» **PROVIDED INFORMATION**
——————————

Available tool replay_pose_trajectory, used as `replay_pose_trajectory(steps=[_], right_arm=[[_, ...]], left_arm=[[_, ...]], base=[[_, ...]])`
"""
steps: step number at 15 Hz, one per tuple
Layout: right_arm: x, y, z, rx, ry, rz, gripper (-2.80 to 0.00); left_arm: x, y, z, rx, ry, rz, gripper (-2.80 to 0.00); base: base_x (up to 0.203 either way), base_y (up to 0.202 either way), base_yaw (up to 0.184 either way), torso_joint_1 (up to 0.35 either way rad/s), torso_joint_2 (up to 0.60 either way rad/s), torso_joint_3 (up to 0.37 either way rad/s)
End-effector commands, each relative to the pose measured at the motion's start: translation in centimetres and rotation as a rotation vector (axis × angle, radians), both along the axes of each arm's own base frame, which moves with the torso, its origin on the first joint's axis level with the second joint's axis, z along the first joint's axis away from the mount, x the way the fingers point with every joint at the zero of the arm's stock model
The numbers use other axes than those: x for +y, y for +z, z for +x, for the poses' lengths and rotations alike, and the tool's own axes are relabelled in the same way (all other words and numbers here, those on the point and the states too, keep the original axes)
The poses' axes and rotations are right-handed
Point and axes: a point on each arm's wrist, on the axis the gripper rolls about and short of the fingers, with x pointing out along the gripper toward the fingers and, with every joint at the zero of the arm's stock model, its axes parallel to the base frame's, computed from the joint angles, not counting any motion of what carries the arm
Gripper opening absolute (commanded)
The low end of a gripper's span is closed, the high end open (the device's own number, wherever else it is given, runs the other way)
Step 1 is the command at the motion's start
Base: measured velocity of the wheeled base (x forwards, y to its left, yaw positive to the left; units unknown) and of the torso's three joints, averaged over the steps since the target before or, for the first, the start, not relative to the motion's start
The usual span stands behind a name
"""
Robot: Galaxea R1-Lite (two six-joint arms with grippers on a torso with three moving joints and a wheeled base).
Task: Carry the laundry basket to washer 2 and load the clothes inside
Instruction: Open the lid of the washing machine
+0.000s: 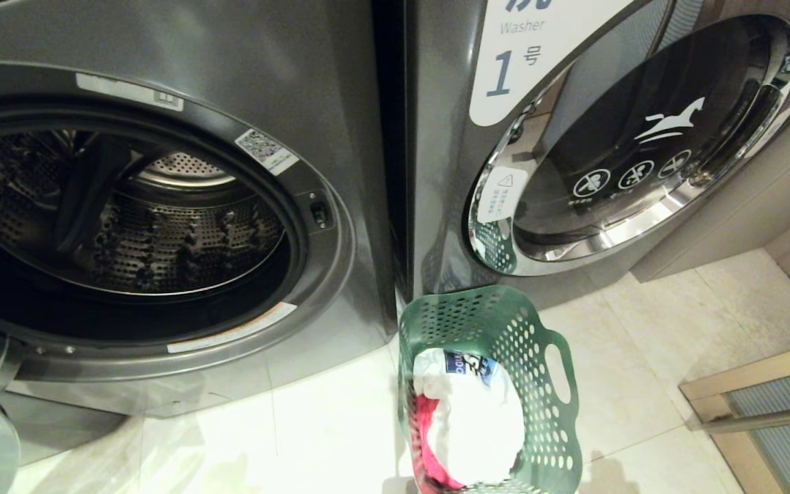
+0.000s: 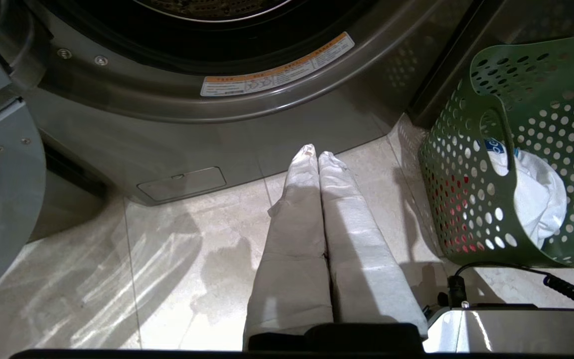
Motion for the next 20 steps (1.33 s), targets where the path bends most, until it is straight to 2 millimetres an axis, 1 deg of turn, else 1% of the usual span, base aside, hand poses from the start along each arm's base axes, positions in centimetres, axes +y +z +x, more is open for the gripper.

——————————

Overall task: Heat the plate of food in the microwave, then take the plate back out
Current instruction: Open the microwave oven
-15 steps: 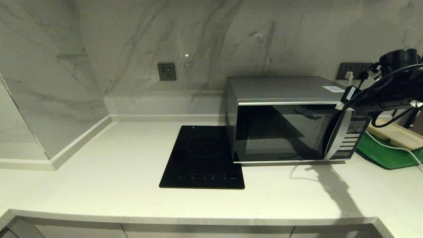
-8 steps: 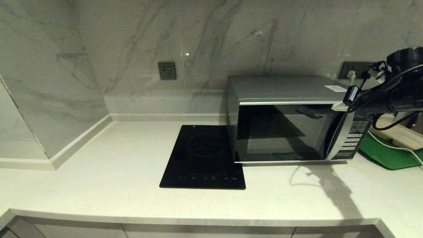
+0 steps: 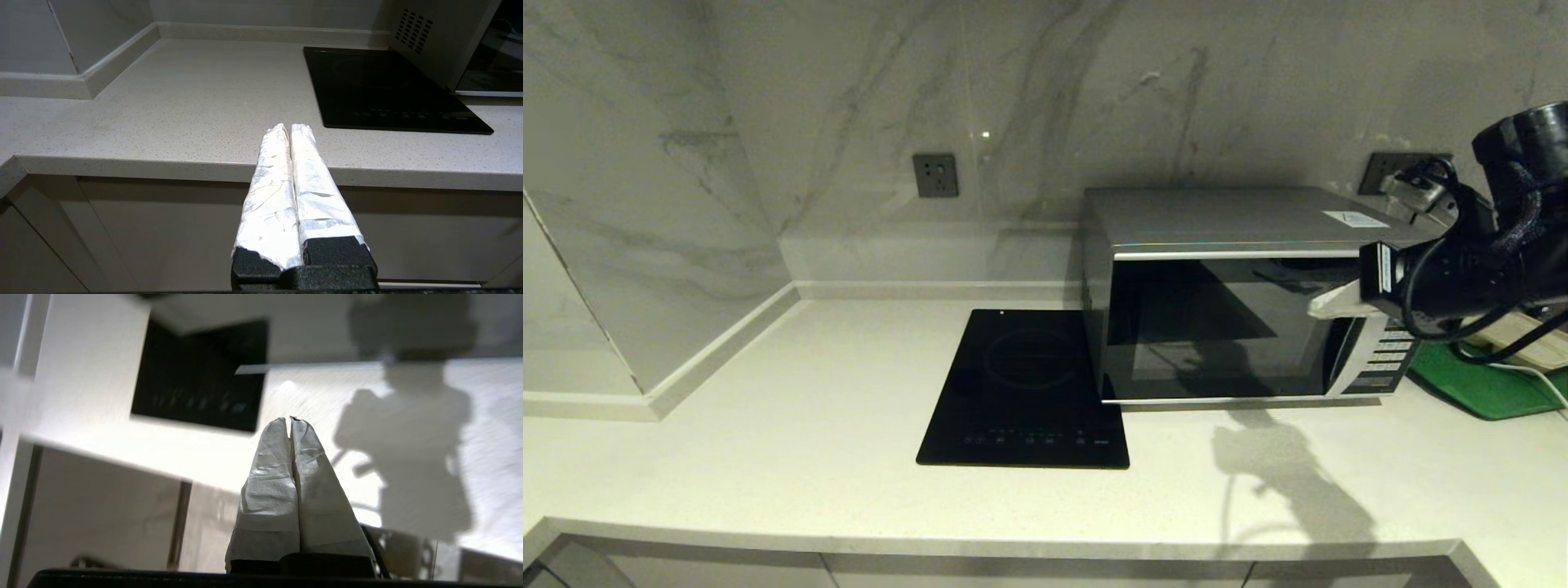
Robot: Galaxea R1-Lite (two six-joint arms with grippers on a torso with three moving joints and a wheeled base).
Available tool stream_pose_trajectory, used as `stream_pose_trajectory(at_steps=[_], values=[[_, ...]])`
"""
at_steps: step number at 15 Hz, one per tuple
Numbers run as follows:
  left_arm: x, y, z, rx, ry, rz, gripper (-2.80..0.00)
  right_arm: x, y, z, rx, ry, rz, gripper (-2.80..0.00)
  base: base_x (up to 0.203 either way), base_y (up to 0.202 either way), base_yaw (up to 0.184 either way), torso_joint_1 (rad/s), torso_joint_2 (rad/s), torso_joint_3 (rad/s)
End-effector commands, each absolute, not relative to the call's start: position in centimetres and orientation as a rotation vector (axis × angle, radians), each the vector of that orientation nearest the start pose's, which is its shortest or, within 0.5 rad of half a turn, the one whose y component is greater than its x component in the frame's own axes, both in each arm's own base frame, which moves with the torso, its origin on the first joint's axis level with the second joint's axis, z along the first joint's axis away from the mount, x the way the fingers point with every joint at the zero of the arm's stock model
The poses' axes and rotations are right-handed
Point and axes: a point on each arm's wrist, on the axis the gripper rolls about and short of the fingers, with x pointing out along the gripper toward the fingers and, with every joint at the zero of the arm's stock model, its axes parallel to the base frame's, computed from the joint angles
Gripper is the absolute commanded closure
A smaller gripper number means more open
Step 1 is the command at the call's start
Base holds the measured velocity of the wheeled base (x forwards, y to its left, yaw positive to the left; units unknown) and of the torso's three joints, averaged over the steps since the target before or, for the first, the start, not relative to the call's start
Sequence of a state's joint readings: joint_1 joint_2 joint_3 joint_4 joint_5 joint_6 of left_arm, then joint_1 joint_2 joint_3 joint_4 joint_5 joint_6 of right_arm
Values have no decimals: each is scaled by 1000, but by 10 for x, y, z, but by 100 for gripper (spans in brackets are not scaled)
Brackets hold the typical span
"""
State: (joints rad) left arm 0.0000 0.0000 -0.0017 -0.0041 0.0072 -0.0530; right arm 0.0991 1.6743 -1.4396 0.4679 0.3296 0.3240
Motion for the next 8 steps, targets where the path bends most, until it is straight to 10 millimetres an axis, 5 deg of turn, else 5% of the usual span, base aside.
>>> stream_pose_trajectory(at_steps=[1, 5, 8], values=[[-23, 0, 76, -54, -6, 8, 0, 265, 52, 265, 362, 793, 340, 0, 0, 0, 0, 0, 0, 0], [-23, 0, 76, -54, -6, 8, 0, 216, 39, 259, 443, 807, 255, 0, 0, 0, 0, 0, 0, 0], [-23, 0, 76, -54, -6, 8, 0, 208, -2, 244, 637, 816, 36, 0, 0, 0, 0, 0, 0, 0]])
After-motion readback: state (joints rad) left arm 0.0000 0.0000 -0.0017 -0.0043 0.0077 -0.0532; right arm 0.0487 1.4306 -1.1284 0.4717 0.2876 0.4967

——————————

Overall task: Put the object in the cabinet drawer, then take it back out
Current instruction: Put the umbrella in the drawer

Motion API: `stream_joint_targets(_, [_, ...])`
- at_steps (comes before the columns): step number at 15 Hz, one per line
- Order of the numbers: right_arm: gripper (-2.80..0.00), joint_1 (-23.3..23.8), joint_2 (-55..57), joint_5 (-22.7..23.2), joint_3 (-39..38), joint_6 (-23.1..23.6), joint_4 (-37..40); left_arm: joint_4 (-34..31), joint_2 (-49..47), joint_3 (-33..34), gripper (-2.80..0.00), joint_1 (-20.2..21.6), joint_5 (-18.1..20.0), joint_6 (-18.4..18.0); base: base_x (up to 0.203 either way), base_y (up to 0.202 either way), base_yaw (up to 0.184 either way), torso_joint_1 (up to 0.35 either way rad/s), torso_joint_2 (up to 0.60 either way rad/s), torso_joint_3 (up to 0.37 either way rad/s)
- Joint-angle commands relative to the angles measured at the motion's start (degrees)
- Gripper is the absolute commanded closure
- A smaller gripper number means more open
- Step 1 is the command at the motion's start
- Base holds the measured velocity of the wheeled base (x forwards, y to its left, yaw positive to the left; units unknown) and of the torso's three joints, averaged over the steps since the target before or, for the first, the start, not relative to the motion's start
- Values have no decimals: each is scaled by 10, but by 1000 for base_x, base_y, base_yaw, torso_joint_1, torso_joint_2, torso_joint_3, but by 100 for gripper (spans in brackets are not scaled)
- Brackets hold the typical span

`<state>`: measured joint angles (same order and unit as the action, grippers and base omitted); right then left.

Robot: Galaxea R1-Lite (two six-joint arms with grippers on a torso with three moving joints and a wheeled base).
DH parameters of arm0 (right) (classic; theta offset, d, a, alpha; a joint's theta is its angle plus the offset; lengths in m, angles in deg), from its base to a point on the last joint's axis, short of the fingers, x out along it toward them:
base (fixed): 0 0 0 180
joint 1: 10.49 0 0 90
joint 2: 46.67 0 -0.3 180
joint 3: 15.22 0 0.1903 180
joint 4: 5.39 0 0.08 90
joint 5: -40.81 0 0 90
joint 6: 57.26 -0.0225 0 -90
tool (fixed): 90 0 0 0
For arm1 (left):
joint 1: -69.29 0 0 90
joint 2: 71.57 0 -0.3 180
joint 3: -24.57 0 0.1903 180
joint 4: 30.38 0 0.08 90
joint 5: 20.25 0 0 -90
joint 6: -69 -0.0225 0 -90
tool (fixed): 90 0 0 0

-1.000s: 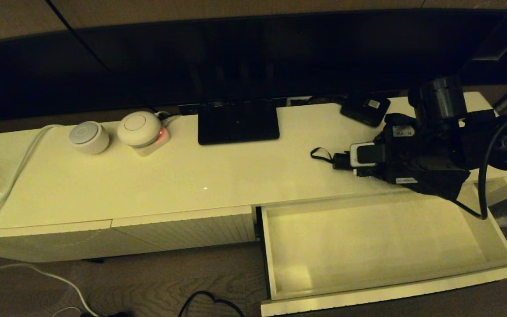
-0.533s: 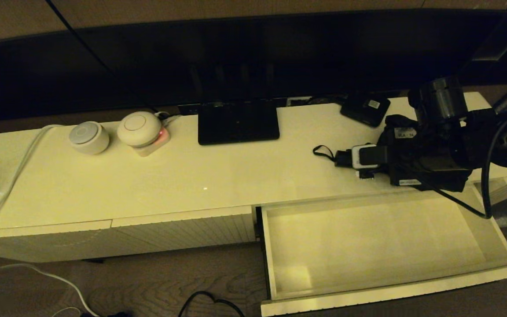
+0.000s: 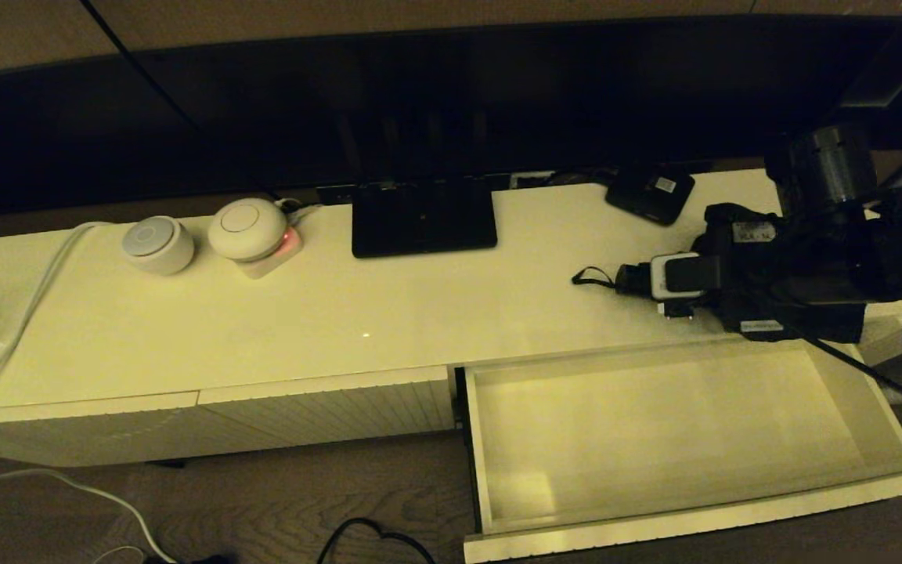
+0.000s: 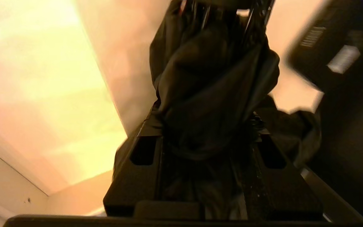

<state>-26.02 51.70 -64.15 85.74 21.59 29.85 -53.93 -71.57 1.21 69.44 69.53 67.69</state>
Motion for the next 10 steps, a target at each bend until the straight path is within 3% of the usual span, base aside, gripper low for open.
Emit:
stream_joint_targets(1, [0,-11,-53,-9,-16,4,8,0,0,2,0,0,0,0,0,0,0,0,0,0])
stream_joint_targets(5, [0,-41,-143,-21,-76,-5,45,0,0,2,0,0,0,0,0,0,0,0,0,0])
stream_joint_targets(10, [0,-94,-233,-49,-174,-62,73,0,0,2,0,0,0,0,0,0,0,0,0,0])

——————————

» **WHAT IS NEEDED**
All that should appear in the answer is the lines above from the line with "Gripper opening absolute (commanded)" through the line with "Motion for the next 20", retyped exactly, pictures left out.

» **TASK ANSWER**
Gripper opening absolute (commanded)
The low end of a gripper's span is closed, the high end open (the device's own number, wherever else it is given, runs the other way)
Step 1 is the command at the motion's start
Base: measured velocity of the wheeled base (x forwards, y to its left, yaw positive to the left; units unknown) and of the torso's three joints, averaged over the steps since the target before or, for the first, the start, not relative to the motion's start
The usual span stands behind a name
"""
Robot: Galaxea R1-Lite (two six-joint arms with grippers on a torso with three moving joints and a wheeled base).
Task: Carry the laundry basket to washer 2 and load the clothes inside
Instruction: Open the lid of the washing machine
+0.000s: 
+0.000s: 
Motion for the next 20 steps (1.33 s), targets where the path bends most, until it is straight to 2 millimetres an axis, 1 deg of turn, else 1% of the usual span, base aside, hand poses from the start along each arm's base axes, positions in centimetres, axes +y +z +x, more is open for the gripper.

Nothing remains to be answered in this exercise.